To address the risk these connections provide to the banking system, the Office of the Comptroller of the Currency (OCC) is examining the wide variety of intricate agreements between banks and financial technology businesses (fintechs).
Acting Comptroller of the Currency Michael Hsu said in a speech at an industry event on Wednesday that banks benefit from partnerships with fintechs by gaining access to tech innovation at a lower cost, while the latter benefit from affiliation with organizations with "trustworthy (reputations), long-standing customer bases, and access to cheaper capital and funding sources."
According to Hsu, fintechs deliver services at such economies of scale and have competence in online and mobile engagement that most banks are unable to match.
The banking system is susceptible because bank-fintech relationships have expanded "at exponential rates" and become so complex that it is sometimes difficult to tell "where the bank stops and where the tech firm starts," according to Hsu.
Although fintechs and Big Tech are riskier to the banking industry and need to be in the centre of attention, cryptocurrency has "grabbed the headlines for most of that time," according to Hsu.

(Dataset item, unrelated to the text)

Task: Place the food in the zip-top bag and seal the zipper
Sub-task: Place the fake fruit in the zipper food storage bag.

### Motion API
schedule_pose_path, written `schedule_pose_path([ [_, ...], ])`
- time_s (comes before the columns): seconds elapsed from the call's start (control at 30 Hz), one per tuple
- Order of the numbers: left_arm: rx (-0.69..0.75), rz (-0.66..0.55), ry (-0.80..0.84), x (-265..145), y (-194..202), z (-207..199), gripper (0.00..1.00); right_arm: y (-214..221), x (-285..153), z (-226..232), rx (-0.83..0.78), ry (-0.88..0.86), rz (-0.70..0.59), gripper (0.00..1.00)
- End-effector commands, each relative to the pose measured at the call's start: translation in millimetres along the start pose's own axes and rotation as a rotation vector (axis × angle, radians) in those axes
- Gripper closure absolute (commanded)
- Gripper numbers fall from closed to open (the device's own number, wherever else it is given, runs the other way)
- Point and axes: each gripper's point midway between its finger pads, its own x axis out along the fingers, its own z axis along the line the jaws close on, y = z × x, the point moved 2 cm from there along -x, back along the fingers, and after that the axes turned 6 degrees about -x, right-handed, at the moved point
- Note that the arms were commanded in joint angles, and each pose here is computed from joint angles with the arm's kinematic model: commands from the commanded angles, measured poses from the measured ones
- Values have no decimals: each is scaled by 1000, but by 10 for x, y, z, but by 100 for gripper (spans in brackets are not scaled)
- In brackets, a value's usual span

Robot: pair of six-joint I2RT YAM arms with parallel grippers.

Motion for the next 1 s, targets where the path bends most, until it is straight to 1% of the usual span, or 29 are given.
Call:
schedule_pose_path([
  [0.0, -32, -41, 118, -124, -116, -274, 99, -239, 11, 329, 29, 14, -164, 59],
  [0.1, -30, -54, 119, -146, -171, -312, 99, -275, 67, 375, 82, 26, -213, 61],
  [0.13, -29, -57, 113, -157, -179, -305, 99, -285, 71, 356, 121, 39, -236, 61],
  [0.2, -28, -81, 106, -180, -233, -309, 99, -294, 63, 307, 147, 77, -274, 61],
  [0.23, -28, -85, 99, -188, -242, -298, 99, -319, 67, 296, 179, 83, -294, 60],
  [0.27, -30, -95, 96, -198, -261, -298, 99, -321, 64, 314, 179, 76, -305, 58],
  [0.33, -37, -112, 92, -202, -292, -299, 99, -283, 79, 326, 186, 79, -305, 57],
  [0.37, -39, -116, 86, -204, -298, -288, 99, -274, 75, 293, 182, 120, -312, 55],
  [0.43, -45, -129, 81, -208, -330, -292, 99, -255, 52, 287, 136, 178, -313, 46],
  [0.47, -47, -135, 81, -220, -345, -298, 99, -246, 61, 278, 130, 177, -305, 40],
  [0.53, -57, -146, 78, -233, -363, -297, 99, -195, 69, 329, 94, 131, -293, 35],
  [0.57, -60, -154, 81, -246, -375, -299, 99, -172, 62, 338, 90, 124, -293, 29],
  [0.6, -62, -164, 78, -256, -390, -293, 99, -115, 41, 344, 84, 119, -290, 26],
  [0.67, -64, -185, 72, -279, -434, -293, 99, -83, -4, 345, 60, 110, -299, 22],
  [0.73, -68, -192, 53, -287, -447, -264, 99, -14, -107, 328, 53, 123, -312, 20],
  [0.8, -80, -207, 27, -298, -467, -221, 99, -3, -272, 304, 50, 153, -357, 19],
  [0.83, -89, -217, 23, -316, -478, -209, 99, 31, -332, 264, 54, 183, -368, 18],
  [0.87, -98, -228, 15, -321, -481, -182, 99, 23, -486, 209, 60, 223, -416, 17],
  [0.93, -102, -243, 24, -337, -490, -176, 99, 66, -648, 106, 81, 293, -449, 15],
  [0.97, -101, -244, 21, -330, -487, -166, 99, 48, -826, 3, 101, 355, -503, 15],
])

According to Hsu, a recent OCC analysis of the bank-fintech ecosystem revealed that at least 10 OCC-regulated banks had partnerships with approximately 50 distinct fintechs that provide banking as a service. A quarter of the banks had assets under $1 billion, while the majority had total assets under $10 billion.
Similar findings emerged from an examination of banks under Federal Reserve and Federal Deposit Insurance Corporation regulation.
Whether these alliances "lead to a race to the bottom with pressure to cut compliance corners" or "lead to healthy competition and better prices for customers," Hu enquired.
If left unchecked, Hsu continued, bank-fintech collaboration is "likely to accelerate and expand until there is a severe problem or even a crisis."
He is concerned that the dangers associated with cooperation between banks and fintech companies are less understood, labelled, and so invisible.
"As we learned from the 2008 financial crisis, risks that are unseen have a tendency to grow and later be the source of nasty surprises," Hsu added.
The OCC is actively attempting to investigate the bank-fintech industry and remove "blind spots," such as the oversights that caused the 2008 financial crisis. To reduce the risks associated with such agreements, the government is identifying bank-fintech linkages and hazards and working with nonbank technology companies, according to Hsu.
The OCC is in the process of dividing bank-fintech agreements into cohorts with comparable safety-risk characteristics.
"This will enable a clearer focus on risks and risk management expectations," according to Hsu.
According to Hsu, a bank loses the advantages of technology if it does not couple it with sufficient risk management practices including board monitoring, governance, and internal controls.
According to Hsu, the OCC has broadened the scope of its investigations of bank information technology to include evaluations of distributed ledger, cloud computing, and ransomware technologies. According to him, common difficulties that are discovered during the inspections include inadequate information security measures, poor IT operational resilience, and management challenges.
To make the Bank Merger Act regulations consistent with President Joe Biden's executive order on fostering competition, Hsu said they "are ripe for updating."